Quand je suis arrivé dans la région Sud-Ouest, un des premiers temples typiquement protestants dans lequel je suis entré fut celui de Vabre (Tarn). Tout y était impressionnant : l’espace, le rappel des tables de la Loi, l’orgue (tenue par Madame Lys) et… la chaire. Gigantesque ! Elle répondait parfaitement à l’impératif protestant : que l’orateur soit vu et entendu de tous. Comme le disait Paul Reber : La chaire doit être visible de toute l’église. Nous voulons une église pour la prédication dans laquelle l’orateur peut être bien vu et entendu clairement de tous les côtés. C’est pour cela que les chaires furent disposées en hauteur (quitte à provoquer quelques torticolis aux fidèles !)
Les bancs
Les bancs furent disposés tout autour de la chaire. Dans certains édifices, les bancs forment un arc de cercle. C’est le cas du temple de mes villégiatures, Meyrueis (Lozère). C’est le cas aussi de celui d’Anduze ou de Rochefort (Charente-Maritime). Certaines communautés ont opté, elles, pour le quadrangle choral, selon l’expression de B. Reymond. Les bancs forment un rectangle autour de la chaire. C’est le cas du temple de Viane (Tarn) ou celui de Bordeaux-Mérignac (Gironde).
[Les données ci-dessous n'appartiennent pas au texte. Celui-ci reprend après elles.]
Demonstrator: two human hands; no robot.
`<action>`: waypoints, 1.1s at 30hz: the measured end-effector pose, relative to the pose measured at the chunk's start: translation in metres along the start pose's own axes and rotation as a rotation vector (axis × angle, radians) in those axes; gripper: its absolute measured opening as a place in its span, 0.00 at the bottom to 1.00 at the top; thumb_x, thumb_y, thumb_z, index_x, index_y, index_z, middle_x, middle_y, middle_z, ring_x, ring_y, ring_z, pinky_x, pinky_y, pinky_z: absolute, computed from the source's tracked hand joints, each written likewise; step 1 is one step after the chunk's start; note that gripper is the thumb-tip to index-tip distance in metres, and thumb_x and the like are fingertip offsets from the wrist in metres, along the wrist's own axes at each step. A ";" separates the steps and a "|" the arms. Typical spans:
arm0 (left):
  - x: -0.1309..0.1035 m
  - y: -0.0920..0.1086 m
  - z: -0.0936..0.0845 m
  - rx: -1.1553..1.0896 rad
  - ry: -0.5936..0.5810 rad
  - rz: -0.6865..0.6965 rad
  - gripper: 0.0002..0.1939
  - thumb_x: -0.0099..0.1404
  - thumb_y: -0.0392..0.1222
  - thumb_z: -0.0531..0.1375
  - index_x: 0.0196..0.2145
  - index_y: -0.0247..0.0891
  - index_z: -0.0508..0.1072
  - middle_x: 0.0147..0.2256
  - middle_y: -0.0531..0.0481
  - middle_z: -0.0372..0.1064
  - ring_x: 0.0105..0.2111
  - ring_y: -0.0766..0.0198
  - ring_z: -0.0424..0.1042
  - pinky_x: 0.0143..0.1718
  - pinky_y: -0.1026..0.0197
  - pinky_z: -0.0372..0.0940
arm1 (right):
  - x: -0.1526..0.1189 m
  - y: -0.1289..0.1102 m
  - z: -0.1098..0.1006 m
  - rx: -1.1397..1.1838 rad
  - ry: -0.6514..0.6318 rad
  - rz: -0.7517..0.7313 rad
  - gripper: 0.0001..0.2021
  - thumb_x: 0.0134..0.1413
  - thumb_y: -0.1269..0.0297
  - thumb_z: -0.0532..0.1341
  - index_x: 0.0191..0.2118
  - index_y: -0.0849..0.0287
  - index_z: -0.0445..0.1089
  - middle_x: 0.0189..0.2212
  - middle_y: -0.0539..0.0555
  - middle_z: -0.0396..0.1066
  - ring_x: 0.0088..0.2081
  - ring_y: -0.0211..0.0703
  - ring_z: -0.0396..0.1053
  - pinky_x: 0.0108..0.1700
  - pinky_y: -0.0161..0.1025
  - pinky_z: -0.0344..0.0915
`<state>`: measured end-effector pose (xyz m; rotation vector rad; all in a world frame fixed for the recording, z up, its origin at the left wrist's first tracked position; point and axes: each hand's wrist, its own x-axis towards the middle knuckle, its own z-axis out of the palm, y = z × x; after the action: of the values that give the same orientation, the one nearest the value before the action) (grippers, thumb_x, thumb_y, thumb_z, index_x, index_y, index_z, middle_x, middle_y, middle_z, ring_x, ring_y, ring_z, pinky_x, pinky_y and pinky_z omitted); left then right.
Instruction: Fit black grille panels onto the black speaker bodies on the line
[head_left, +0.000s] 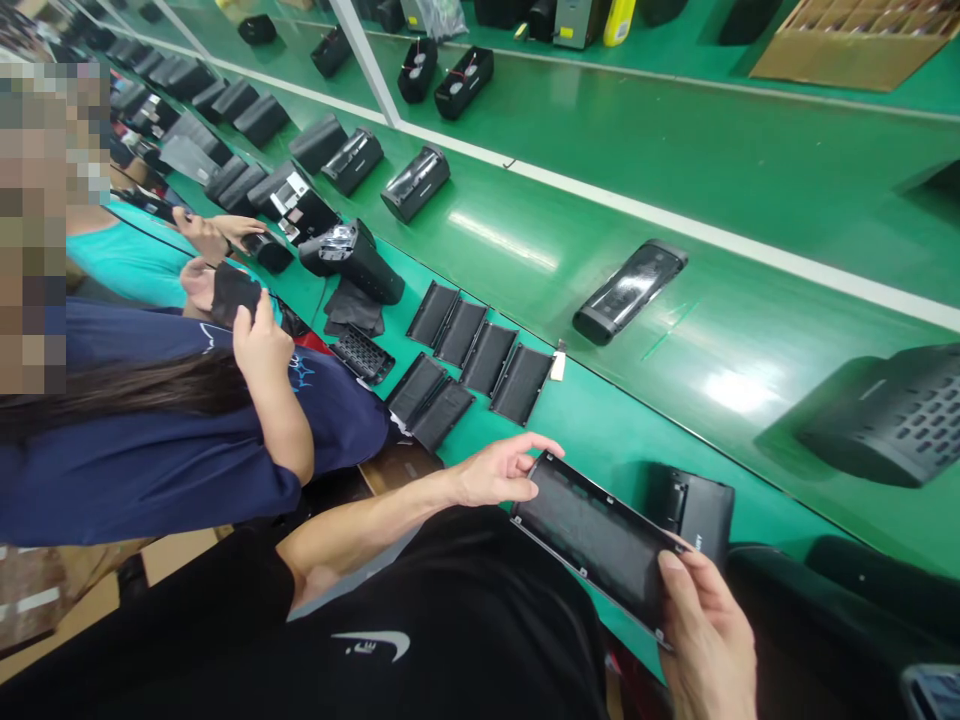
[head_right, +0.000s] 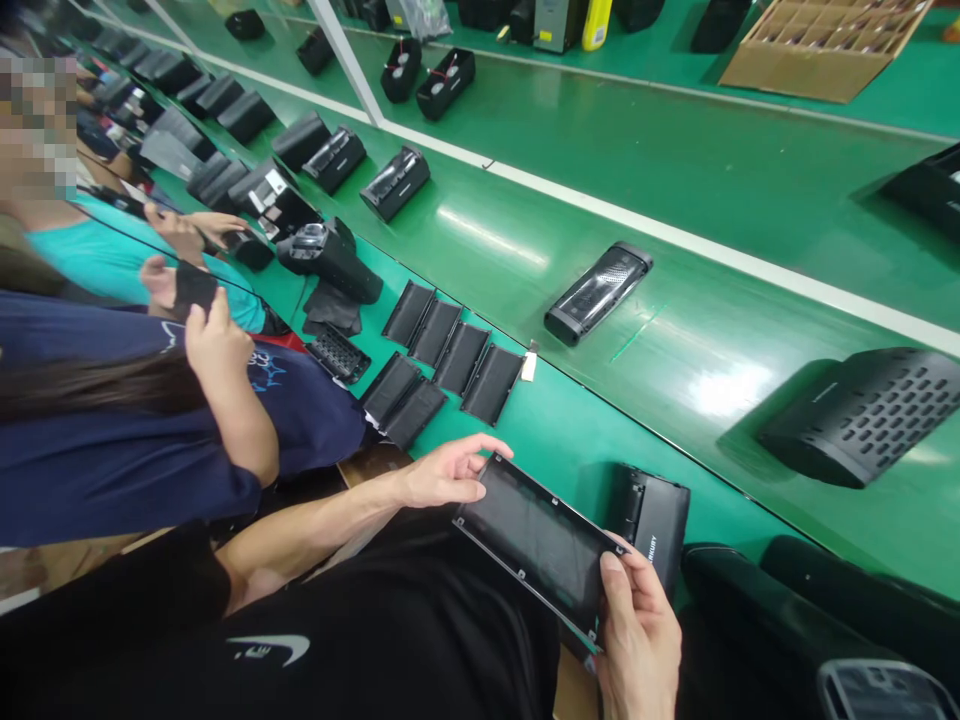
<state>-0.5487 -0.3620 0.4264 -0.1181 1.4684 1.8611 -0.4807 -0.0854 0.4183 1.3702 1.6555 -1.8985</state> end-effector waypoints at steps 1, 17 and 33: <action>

Comme le souligne Patrick Cabanel, cet agencement est pensé : dans cette disposition, (…) les regards se croisent entre fidèles et ne vont pas seulement des fidèles au pasteur. C’est inscrire le peuple chrétien dans l’espace du sacerdoce universel. Dans le visage de l’autre, chaque fidèle est à la fois appelé à y reconnaître le visage du Christ (Mt 25) et celui du frère (pour lequel le Christ est mort 1 Co 8,11).
L’abat-voix
La chaire haute est souvent dotée d’un abat-voix, habituellement très travaillé. Celui d’Hunspach (Bas-Rhin), par exemple, est magnifique. Il est de coutume de penser qu’il amplifie la voix du prédicateur et sert ainsi la Parole. Les études acoustiques montrent qu’il n’en est rien. L’objectif de cet ornement en forme de couronne ou de baldaquin est proprement théologique. Comme le souligne B. Reymond, il accentue le caractère royal de la prédication. Il vient rappeler que, de la chaire, se fait entendre le Roi des rois !
La table de communion
La hauteur de la chaire avait aussi une autre fonction. Souvent, en dessous des chaires hautes, il était possible de trouver de petites tables de communion. Autant la chaire est imposante, importante, dégageant une certaine force, autant la table de communion est fragile, discrète. Le message est clair : l’annonce de la Parole est plus importante que la pratique du sacrement !
La sono
Ces chaires hautes et imposantes avaient cependant un défaut : elles éloignaient le pasteur de l’assemblée. Aussi, au XIXe siècle, elles furent bien souvent abandonnées au profit de simples ambons ou pupitres. Cela permettait au pasteur d’être sur le même plan que les fidèles. Mais le changement ne fut pas sans conséquence. Non seulement le pasteur était moins visible, mais il fut surtout moins audible, et cela d’autant plus que la formation pastorale avait abandonné la rhétorique et donc la diction. Il était dès lors nécessaire d’amplifier la voix de celui qui devait être entendu, avec tous les problèmes que cela pose dans des temples qui n’ont pas été pensés ainsi. Chaque communauté est confrontée aujourd’hui à ce problème et doit le résoudre du mieux qu’elle peut, avec les moyens qui sont les siens, en bricolant et en pensant le tout en fonction de l’annonce de la Parole, comme nos ancêtres.